Task goal
In the listing below, find the line with "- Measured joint" and the line with "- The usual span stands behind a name". Repeat those two lines and all lines between them exactly.

Data excerpt
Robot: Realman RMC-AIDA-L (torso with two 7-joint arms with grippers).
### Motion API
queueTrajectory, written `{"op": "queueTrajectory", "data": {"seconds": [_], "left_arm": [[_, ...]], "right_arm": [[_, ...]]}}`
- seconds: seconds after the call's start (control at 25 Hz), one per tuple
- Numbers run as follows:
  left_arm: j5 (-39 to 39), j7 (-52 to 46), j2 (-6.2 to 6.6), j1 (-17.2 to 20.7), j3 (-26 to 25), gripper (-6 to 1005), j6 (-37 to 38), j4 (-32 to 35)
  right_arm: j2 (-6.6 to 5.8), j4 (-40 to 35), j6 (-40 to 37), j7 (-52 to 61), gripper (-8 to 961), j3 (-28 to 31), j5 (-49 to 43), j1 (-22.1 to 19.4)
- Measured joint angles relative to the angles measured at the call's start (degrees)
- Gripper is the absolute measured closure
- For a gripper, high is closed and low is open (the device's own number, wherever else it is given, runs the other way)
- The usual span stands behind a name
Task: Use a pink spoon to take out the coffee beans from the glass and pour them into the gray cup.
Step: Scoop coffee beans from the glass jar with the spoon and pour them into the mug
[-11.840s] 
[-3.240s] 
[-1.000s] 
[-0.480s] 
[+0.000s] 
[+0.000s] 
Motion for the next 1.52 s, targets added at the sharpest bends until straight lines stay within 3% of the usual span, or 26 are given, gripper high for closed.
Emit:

Response to the task
- Measured joint angles relative to the angles measured at the call's start (degrees)
- Gripper is the absolute measured closure
- For a gripper, high is closed and low is open (the device's own number, wherever else it is given, runs the other way)
- The usual span stands behind a name

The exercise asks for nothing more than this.